"""
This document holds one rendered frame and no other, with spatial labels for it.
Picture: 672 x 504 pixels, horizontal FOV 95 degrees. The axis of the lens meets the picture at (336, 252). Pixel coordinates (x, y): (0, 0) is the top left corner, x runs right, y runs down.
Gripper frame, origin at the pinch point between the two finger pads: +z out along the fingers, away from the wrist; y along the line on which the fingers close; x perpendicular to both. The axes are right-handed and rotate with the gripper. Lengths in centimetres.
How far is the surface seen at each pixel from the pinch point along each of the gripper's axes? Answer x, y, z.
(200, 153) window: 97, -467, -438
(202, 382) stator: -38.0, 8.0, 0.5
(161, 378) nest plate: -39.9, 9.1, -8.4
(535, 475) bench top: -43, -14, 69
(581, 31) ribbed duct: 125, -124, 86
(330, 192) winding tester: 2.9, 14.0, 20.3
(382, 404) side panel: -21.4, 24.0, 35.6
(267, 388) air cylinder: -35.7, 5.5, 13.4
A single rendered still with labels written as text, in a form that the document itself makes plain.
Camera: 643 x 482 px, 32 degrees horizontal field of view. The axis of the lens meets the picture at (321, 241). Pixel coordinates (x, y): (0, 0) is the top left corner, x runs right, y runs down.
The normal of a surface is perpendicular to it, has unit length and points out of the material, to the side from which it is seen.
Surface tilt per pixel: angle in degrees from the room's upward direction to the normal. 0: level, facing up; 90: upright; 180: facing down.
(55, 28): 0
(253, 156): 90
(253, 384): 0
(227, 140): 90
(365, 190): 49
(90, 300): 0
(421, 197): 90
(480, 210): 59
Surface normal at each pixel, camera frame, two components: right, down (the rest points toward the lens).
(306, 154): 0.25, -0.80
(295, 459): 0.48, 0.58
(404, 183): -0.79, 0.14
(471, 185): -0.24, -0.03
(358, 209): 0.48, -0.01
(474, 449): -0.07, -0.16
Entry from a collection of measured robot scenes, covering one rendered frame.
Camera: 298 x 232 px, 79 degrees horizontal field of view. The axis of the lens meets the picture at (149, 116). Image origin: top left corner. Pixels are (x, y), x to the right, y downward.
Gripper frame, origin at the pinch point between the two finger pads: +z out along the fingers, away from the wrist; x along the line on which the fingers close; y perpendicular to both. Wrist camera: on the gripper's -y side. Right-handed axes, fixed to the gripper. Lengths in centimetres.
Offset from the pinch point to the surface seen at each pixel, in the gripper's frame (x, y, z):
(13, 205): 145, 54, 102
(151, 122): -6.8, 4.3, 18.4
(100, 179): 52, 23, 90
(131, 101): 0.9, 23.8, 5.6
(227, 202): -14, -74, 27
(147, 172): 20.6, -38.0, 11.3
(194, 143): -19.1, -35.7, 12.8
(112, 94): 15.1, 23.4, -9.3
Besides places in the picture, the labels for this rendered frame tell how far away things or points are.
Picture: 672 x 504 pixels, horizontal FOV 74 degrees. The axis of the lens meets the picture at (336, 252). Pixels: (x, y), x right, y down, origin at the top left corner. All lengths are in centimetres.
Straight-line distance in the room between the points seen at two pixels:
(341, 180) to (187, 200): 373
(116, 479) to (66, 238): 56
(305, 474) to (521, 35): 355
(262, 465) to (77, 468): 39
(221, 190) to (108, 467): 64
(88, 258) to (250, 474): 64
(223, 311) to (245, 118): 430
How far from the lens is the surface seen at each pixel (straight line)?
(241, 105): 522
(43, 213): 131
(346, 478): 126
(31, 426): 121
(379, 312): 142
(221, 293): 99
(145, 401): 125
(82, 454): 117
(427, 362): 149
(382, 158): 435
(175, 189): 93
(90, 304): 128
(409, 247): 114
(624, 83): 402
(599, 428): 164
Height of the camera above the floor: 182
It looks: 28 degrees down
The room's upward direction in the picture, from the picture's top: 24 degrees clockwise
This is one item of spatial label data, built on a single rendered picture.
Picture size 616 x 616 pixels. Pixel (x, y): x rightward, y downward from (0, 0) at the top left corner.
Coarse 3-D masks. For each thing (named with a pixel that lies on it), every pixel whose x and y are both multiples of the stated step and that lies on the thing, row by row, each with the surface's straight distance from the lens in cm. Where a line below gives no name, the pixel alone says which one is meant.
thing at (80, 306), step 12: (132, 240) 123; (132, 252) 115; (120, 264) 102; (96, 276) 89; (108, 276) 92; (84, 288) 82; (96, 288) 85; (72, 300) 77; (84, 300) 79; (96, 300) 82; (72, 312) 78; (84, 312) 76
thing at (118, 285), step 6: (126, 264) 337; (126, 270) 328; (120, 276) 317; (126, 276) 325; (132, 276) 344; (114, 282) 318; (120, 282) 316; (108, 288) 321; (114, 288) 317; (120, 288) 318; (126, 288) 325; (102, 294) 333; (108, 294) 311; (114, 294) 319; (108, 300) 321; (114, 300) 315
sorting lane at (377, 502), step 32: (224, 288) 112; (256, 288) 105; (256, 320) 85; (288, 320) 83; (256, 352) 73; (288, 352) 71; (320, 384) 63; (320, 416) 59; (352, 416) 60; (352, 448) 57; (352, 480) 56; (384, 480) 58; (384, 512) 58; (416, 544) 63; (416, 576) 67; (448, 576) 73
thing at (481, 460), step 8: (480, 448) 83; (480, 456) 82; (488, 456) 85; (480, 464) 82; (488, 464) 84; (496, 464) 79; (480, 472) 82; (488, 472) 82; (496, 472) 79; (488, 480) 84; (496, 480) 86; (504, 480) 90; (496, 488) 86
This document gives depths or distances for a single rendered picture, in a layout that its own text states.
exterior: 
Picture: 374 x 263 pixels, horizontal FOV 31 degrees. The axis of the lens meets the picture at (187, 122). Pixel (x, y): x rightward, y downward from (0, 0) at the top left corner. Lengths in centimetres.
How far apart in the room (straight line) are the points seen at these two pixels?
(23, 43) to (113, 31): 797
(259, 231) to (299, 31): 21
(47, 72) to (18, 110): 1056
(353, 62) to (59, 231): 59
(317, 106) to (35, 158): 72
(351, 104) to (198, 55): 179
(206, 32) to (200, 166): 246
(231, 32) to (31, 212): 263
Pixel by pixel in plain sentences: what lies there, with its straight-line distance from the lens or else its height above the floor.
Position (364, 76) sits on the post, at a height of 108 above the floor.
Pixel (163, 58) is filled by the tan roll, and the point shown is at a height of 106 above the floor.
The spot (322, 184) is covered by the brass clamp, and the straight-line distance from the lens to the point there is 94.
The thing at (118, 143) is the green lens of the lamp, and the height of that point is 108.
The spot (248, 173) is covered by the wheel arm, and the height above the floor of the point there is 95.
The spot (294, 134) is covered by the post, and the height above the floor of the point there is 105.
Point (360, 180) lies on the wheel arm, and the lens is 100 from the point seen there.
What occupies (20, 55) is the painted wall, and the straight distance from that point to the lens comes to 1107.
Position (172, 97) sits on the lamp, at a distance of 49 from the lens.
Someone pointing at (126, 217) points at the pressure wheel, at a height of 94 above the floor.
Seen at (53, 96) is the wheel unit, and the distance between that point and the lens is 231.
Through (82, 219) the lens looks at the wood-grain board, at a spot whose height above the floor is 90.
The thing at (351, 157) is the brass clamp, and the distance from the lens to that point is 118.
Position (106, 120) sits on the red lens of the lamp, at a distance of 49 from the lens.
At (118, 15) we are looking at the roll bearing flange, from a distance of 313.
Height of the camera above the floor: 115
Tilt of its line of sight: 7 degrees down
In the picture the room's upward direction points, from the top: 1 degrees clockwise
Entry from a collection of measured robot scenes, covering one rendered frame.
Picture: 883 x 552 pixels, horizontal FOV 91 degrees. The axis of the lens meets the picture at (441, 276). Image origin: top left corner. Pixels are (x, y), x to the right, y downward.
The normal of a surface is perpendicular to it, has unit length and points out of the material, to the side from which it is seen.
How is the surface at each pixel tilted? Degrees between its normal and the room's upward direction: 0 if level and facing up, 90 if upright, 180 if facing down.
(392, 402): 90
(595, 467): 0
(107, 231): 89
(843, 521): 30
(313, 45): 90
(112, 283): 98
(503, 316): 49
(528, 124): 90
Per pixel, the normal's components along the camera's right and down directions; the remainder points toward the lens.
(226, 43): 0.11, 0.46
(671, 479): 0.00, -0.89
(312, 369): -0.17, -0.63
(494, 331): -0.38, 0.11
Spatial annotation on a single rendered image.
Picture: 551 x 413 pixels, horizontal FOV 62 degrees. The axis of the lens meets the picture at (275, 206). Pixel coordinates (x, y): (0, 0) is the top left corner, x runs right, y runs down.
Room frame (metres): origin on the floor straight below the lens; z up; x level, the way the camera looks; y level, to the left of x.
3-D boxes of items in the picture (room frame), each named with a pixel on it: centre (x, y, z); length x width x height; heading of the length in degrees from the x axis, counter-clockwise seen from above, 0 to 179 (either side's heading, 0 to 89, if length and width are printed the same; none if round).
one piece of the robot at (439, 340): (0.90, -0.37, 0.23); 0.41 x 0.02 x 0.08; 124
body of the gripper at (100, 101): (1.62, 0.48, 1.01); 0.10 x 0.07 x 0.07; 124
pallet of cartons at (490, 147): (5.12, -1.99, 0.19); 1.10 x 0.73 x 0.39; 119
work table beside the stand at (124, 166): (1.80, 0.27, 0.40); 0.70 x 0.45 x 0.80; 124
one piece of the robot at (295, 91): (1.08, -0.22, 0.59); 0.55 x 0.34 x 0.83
"""
Try it: Read the entries above, then pull out the lines that include "roll".

Answer below:
Pixel (163, 58) is filled by the tan roll, and the point shown is at a height of 106 above the floor.
At (118, 15) we are looking at the roll bearing flange, from a distance of 313.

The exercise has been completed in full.